Fig. 1 is a schematic perspective view of a gas appliance burner nozzle silencing structure according to embodiment 1 of the present invention;

fig. 2 is a schematic partial sectional view of a nozzle silencing structure of a gas appliance burner according to embodiment 1 of the present invention;

FIG. 3 is a schematic view of a half-section structure of a nozzle silencing structure of a gas appliance burner in embodiment 1 of the present invention;

fig. 4 is an exploded view of the nozzle silencing structure of the gas appliance burner in embodiment 1 of the present invention;

fig. 5 is a schematic structural view of a silencer according to embodiment 1 of the present invention;

fig. 6 is a schematic half-sectional view of a nozzle silencing structure of a gas appliance burner in embodiment 2 of the present invention;

fig. 7 is a schematic partial sectional view of a nozzle silencing structure of a gas appliance burner according to embodiment 2 of the present invention;

fig. 8 is a schematic structural view of a silencer according to embodiment 3 of the present invention;

fig. 9 is a schematic perspective view of a nozzle silencing structure of a gas appliance burner according to embodiment 4 of the present invention;

fig. 10 is a schematic half-sectional view of a nozzle silencing structure of a gas appliance burner according to embodiment 4 of the present invention;

fig. 11 is a schematic partial sectional view of a nozzle silencing structure of a gas appliance burner according to embodiment 5 of the present invention.

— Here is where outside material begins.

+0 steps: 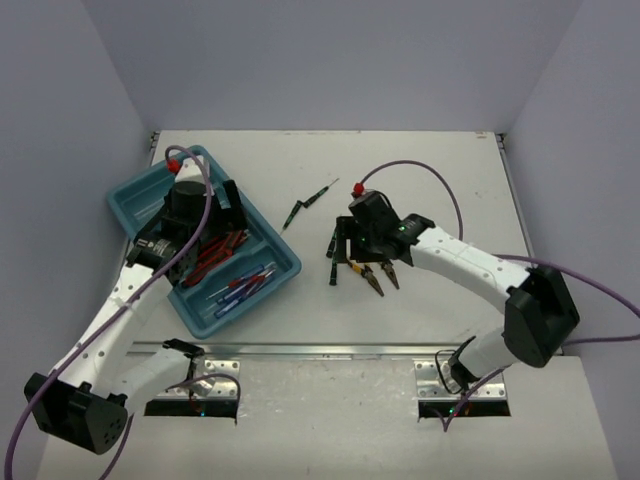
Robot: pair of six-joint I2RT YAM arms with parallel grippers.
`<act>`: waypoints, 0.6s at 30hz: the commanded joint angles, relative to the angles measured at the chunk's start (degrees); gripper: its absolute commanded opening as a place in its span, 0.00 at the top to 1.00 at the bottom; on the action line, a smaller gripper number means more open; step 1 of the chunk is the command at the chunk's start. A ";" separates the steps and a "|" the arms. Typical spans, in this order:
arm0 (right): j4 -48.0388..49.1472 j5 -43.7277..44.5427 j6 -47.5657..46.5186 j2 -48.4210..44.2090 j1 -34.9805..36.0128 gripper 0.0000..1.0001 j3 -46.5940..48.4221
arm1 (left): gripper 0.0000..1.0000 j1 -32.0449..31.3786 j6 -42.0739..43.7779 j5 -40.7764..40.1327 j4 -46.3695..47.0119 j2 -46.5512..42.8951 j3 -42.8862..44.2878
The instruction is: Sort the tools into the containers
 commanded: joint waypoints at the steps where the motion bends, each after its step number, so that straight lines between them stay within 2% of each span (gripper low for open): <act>1: -3.71 5.88 4.68 9.10 2.73 0.32 6.63 | 0.00 0.48 -3.80 2.96 2.64 -6.14 -2.87; 3: -4.84 6.75 5.84 15.30 4.35 0.39 9.62 | 0.00 0.48 -2.56 4.41 2.84 -7.74 -4.55; 8: -6.94 7.41 6.45 23.65 6.88 0.44 15.79 | 0.00 0.48 -1.53 4.88 3.09 -9.37 -7.50; 14: -8.20 8.44 7.29 29.51 7.17 0.49 19.34 | 0.00 0.48 -0.67 8.50 4.21 -10.45 -8.97; 18: -7.40 7.24 7.63 33.62 7.08 0.58 19.78 | 0.00 0.48 -0.35 11.15 5.27 -10.68 -9.51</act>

The corresponding part names for the various reference numbers in the figures are:

1-a nozzle; 11-nozzle inlet; 12-nozzle outlet; 2-an injection pipe; 21-injection pipe air inlet; 22-an air outlet of the injection pipe; 23-an injection hole; 3-a burner body; 4-a silencer; 41-a muffler housing; 42-a sound-deadening body; 421-pore channel; 43-combustion air channel; 44-combustion air inlet.

Detailed Description

For a better understanding of the present invention, reference is made to the following detailed description and accompanying drawings. It should be understood that these examples are for further illustration of the present invention only, and are not intended to limit the scope of the present invention. It should be further understood that after reading the above description of the present invention, those skilled in the art will make certain insubstantial changes or modifications to the present invention, and shall still fall within the scope of the present invention.

Example 1

A gas appliance burner nozzle silencing structure is shown in figures 1-5 and comprises a nozzle 1, an injection pipe 2 in matched connection with the nozzle 1, a burner body 3 in matched connection with the injection pipe 2 and a silencer 4 arranged outside the nozzle 1 and the injection pipe 2; the muffler 4 comprises a muffler shell 41 and a muffler body 42 which is matched and connected with the muffler shell 41, in this embodiment, the number of the muffler bodies 42 is one; the internal cavity of the muffler shell 41 forms a combustion air channel 43; the combustion-supporting air channel 43 is communicated with the inner cavity of the injection pipe 2; the gas ejected from the nozzle 1 enters the injection pipe 2, due to the venturi effect, external combustion-supporting air is sucked into the injection pipe 2 through the noise reduction body 42 and the combustion-supporting air passage 43 in sequence, the gas and the combustion-supporting air are mixed in the injection pipe 2, and then the mixed gas enters the inner cavity of the burner body 3 for combustion; due to the presence of the muffler case 41 and the muffler body 42, noise generated by the combustion gas and the combustion air is isolated inside the muffler case 41, and the noise is attenuated by the muffler body 42.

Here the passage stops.